[Collected data]
☆ ☆ ☆ ☆
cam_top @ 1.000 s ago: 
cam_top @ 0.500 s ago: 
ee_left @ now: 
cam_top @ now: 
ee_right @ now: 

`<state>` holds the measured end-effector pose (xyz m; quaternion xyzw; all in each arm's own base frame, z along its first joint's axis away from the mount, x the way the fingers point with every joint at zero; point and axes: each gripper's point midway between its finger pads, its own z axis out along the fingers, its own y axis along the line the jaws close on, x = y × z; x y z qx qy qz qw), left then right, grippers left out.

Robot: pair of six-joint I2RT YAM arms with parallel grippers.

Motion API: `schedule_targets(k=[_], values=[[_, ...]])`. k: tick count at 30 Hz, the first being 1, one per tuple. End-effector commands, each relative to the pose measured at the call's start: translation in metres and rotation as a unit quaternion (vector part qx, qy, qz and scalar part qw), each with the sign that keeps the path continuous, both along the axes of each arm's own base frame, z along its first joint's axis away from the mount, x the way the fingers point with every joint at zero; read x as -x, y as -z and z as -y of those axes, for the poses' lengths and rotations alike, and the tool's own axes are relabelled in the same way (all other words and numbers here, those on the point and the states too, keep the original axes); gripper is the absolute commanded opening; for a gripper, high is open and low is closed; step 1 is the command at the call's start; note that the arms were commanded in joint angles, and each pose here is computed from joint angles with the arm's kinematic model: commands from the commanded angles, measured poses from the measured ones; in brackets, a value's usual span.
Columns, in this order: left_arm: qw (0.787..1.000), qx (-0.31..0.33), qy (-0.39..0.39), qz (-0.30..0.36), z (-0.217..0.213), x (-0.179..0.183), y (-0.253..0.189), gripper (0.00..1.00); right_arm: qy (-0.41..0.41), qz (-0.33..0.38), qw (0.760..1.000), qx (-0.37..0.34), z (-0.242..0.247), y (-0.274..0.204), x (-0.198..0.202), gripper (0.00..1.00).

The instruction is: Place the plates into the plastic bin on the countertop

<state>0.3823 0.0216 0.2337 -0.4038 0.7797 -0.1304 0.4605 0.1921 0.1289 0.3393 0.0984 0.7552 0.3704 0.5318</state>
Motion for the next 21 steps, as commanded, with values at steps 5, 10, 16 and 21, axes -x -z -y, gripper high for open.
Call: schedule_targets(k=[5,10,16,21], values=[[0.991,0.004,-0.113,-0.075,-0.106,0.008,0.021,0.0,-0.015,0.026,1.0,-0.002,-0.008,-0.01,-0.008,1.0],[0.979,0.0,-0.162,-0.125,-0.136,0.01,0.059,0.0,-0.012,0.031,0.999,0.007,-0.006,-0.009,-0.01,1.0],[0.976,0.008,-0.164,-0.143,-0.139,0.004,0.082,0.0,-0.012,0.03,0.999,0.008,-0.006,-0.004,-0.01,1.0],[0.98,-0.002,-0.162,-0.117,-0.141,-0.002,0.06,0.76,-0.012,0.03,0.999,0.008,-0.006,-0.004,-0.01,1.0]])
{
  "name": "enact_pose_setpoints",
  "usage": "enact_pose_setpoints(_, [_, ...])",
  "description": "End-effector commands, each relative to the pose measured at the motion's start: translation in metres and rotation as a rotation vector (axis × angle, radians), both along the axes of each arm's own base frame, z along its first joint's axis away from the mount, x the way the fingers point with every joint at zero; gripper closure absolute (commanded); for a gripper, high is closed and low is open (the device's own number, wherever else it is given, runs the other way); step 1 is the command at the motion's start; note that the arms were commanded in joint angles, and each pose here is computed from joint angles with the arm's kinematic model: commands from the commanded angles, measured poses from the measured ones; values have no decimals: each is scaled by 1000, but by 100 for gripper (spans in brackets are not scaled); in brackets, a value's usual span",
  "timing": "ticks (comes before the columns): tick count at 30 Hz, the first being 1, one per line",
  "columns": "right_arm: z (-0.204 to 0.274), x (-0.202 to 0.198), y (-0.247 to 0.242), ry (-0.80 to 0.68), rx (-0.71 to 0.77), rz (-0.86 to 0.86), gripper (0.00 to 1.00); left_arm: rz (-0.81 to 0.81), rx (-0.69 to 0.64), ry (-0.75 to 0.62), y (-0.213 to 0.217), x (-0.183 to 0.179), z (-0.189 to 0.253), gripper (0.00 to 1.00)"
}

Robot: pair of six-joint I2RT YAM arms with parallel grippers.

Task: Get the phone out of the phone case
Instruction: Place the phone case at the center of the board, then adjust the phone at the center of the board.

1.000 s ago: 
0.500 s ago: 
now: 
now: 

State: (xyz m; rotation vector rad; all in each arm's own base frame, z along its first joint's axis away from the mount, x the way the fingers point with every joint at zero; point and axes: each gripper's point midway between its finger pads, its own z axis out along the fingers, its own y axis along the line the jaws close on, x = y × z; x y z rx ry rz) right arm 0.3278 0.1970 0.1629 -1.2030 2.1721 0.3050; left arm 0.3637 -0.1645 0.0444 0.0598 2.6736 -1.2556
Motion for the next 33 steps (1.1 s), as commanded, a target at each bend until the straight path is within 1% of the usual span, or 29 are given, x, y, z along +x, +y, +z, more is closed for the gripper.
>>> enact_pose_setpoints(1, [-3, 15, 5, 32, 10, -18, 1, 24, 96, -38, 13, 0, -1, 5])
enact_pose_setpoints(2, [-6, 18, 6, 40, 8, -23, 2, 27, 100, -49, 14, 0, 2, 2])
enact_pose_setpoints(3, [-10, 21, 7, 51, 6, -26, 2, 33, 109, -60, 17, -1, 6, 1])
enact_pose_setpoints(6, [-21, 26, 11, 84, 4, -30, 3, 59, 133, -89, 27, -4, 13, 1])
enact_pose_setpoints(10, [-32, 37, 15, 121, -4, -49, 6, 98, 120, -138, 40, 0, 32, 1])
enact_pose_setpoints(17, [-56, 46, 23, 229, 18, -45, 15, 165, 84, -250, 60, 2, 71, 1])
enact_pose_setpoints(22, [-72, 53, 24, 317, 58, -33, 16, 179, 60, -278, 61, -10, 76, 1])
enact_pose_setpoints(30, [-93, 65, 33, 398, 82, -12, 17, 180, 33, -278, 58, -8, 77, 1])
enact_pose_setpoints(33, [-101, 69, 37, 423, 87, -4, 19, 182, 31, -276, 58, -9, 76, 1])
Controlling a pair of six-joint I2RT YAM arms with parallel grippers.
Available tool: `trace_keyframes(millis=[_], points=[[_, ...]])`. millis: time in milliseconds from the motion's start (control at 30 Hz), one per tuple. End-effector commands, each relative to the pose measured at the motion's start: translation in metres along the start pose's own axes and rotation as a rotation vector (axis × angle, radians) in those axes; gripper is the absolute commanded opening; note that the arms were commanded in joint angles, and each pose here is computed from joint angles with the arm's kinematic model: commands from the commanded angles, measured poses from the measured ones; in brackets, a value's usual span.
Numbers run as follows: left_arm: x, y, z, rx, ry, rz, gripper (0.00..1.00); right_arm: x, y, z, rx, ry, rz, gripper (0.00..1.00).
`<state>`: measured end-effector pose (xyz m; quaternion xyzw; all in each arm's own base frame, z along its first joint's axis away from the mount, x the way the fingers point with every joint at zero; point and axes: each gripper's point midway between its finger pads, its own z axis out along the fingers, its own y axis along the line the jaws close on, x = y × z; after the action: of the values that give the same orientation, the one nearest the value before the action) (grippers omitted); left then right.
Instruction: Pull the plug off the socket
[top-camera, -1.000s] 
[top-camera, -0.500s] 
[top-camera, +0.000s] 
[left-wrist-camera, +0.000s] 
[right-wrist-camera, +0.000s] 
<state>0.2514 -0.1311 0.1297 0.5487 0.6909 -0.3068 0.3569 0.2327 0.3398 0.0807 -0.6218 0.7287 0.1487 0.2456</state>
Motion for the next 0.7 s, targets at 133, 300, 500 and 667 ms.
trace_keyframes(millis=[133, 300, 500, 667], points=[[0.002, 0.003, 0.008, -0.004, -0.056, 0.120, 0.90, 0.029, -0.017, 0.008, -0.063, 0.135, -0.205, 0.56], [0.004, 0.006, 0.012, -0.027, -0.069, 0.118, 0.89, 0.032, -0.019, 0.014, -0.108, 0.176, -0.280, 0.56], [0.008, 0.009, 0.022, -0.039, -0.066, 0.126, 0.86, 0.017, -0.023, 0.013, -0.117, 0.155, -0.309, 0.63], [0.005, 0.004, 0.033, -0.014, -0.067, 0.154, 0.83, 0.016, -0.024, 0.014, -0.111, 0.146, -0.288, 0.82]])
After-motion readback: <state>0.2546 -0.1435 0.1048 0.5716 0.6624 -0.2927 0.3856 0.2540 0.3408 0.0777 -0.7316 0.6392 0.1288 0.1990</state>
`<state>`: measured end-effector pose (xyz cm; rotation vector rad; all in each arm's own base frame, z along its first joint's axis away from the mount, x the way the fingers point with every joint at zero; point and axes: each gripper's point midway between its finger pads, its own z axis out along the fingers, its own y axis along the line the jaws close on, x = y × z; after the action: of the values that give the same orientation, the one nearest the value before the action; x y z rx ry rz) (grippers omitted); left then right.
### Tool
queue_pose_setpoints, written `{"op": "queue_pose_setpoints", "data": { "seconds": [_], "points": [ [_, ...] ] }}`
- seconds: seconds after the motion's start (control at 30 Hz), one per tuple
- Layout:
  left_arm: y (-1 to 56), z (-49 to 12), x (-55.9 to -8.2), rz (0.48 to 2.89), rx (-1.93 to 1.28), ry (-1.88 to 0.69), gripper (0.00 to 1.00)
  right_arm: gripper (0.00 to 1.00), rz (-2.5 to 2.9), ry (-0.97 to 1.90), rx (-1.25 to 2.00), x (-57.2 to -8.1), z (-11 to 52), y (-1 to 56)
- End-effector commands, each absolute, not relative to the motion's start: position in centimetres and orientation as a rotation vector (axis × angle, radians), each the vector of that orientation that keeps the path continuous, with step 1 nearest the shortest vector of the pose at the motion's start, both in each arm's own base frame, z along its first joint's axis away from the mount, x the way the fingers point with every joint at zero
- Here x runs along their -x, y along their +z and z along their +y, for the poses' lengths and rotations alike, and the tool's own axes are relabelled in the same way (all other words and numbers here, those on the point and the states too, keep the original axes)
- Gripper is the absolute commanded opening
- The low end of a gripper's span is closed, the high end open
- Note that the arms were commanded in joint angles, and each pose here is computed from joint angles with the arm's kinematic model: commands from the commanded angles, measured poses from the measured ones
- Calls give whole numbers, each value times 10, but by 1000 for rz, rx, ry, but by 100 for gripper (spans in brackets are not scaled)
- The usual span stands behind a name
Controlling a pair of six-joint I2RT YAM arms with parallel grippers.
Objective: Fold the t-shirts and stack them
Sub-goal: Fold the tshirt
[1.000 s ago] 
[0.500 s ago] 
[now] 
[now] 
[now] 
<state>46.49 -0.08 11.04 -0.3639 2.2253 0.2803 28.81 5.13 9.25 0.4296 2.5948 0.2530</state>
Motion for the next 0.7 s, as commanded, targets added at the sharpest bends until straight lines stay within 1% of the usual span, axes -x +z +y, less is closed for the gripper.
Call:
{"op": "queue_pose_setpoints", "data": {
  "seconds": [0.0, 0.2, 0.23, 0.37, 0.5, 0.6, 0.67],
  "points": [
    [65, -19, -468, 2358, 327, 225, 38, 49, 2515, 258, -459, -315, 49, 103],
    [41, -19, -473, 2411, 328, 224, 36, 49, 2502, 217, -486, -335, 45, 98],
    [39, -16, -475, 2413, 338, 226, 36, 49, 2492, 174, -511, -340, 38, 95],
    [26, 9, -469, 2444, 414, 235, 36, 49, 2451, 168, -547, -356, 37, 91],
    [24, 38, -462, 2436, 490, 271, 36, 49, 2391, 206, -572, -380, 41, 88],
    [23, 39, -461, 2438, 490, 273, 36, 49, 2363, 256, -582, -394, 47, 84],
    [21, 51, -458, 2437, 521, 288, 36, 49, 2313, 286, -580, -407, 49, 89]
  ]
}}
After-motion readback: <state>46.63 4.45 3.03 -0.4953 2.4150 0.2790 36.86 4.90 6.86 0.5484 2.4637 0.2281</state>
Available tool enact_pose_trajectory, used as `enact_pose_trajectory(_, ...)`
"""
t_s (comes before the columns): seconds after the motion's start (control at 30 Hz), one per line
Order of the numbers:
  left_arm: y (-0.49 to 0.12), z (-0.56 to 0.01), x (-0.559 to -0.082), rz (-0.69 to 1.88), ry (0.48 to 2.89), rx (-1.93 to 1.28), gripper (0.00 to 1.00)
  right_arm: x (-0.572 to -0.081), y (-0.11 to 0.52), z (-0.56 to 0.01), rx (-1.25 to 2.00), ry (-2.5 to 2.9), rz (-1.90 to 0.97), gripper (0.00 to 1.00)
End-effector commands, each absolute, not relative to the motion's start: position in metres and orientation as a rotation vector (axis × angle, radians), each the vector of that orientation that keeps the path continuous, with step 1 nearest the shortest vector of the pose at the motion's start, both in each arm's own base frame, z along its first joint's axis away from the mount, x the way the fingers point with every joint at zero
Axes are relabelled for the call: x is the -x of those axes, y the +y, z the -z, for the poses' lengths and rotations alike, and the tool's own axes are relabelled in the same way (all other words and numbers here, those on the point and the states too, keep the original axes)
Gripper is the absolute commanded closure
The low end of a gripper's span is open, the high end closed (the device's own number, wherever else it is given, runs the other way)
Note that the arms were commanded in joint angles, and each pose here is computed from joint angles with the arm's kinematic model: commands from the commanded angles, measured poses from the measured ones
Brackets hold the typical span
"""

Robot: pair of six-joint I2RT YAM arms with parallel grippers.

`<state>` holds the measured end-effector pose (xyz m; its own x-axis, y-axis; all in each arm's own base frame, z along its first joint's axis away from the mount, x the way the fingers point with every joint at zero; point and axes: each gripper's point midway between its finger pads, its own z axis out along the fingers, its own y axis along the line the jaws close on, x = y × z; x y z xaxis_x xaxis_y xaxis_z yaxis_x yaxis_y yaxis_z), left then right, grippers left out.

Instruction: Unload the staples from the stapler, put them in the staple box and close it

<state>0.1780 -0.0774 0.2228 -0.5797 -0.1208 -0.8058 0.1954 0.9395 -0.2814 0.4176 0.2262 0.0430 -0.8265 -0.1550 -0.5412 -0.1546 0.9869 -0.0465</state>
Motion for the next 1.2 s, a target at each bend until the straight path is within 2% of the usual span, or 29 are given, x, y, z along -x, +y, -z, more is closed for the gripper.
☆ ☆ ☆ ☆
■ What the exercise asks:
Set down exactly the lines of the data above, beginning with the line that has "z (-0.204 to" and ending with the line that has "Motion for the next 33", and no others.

■ Task output:
  "columns": "right_arm: z (-0.204 to 0.274), x (-0.202 to 0.198), y (-0.247 to 0.242), ry (-0.80 to 0.68), rx (-0.71 to 0.77), rz (-0.86 to 0.86), gripper (0.00 to 1.00); left_arm: rz (-0.81 to 0.81), rx (-0.69 to 0.64), ry (-0.75 to 0.62), y (-0.213 to 0.217), x (-0.183 to 0.179), z (-0.189 to 0.253), gripper (0.00 to 1.00)"
}

Robot: pair of six-joint I2RT YAM arms with parallel grippers.

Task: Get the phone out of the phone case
Instruction: Place the phone case at the center of the board, then adjust the phone at the center of the board.

1.000 s ago: 
0.500 s ago: 
now: 
now: 

State: (xyz m; rotation vector rad; all in each arm's own base frame, z along its first joint's axis away from the mount, x the way the fingers point with every joint at zero; point and axes: each gripper's point midway between its finger pads, its own z axis out along the fingers, its own y axis along the line the jaws close on, x = y × z; x y z rx ry rz) right arm 0.3278 0.1970 0.1629 -1.2030 2.1721 0.3050; left arm 0.3637 -0.1645 0.0444 0.0598 2.6736 -1.2556
Motion for the next 33 steps (1.1 s), as commanded, a target at each bend until the straight path is within 1% of the usual span, or 29 are given, x, y, z along +x, +y, +z, more is closed for the gripper.

What came before is the complete response.